Then, register it as a temporary table and query it:

>>> df.createTempView("dept")
>>> df_new = spark.sql("select * from dept where department_id> 5")

Let's write the DataFrame to another table in the MySQL database. This will create the table and write the data out:

>>> df_new.write.jdbc("jdbc:mysql://localhost:3306/retail_db?user=root&password=cloudera","new_table")

To write the DataFrame to another table in the MySQL database (and also specify the overwrite option to overwrite the data if the table is already existing):

>>> df_new.write.jdbc("jdbc:mysql://localhost:3306/retail_db?user=root&password=cloudera","new_table","overwrite")

Working with CSV

Download a .csv dataset as shown in the following and then copy it to HDFS. Start a pyspark shell to create a DataFrame from a .csv file:

[cloudera@quickstart spark-2.0.0-bin-hadoop2.7 ]$  wget https://raw.githubusercontent.com/databricks/spark-csv/master/src/test/resources/cars.csv --no-check-certificate

[cloudera@quickstart spark-2.0.0-bin-hadoop2.7 ]$ hadoop fs -put cars.csv

>>> csv_df = spark.read.options(header='true',inferSchema='true').csv("cars.csv")
>>> csv_df.printSchema()
root
 |-- year: integer (nullable = true)
 |-- make: string (nullable = true)
 |-- model: string (nullable = true)
 |-- comment: string (nullable = true)
 |-- blank: string (nullable = true)

Let's select a few columns and write the DataFrame to another CSV file with a different compression codec.

>>> csv_df.select('year', 'model').write.options(codec="org.apache.hadoop.io.compress.GzipCodec").csv('newcars.csv')

External sources

External data sources are not included in spark by default.
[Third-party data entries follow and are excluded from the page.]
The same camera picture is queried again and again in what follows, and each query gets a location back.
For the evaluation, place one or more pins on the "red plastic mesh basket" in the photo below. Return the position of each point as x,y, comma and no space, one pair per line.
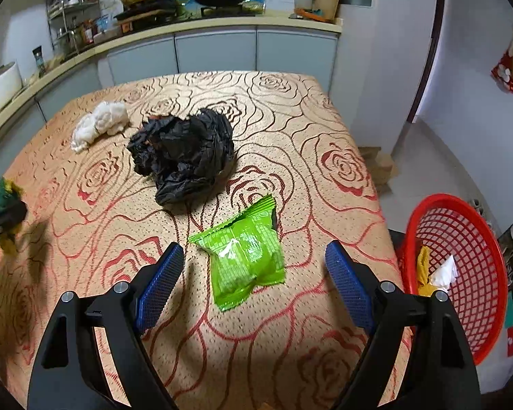
474,307

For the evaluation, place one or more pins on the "cream kitchen counter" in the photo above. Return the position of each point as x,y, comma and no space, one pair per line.
239,21

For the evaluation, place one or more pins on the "red wall decoration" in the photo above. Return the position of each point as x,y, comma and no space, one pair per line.
506,70

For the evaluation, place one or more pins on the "white crumpled tissue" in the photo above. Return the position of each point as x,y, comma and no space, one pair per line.
104,119

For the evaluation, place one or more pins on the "metal kitchen rack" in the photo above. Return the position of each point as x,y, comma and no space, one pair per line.
75,13

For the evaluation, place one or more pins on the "orange kitchen tool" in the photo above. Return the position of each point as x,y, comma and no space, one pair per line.
312,13

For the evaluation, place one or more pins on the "white rice cooker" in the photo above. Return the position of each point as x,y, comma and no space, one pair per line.
2,85

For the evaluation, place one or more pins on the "small white plastic bag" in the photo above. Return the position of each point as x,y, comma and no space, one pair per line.
446,271

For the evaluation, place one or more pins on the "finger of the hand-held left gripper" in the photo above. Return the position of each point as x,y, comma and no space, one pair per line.
6,215

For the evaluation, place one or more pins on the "green snack packet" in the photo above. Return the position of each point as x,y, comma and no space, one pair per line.
243,264

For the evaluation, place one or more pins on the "cardboard box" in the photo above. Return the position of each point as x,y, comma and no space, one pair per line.
384,166

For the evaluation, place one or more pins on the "yellow foam fruit net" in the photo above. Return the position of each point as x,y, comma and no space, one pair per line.
423,264

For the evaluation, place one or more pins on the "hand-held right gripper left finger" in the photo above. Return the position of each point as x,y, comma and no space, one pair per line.
160,286

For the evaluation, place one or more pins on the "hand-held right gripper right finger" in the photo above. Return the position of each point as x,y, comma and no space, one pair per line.
350,286

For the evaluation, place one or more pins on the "black plastic bag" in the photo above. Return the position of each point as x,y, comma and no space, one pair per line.
184,149

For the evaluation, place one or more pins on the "rose-patterned tablecloth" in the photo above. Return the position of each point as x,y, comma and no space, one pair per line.
325,136

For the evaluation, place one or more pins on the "grey kitchen cabinet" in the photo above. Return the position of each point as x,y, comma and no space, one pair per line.
213,51

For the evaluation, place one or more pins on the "dark seasoning container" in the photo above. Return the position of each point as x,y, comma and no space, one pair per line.
39,59

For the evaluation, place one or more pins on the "dark door frame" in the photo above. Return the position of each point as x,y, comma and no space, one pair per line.
431,42

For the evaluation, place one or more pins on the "green and yellow plastic bag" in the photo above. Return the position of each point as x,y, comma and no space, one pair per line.
6,190
External data sources are available in Spark Packages, which is an index of packages contributed by the Spark community.

Spark Packages offers packages for reading different file formats and data from NoSQL databases such as HBase, Cassandra, and so on. When you want to include a Spark package in your application you need to use the --packages command-line option with a comma-separated list of maven coordinates of JARs to include on the driver and executor classpaths. When specified, it will search the local maven repo, then maven central and any additional remote repositories given by the --repositories option. The format for the coordinates should be groupId:artifactId:version.

Working with AVRO

Let's start the pyspark shell by providing the --packages dependency:

[cloudera@quickstart spark-2.0.0-bin-hadoop2.7 ]~  bin/pyspark --packages com.databricks:spark-avro_2.11:3.0.0

Let's read the JSON file, write it in AVRO format, and then read the same file:

>>> df_json = spark.read.json("people.json")
>>> df_json.write.format("com.databricks.spark.avro").save("avro_out")
>>> df_avro = spark.read.format("com.databricks.spark.avro").load("avro_out")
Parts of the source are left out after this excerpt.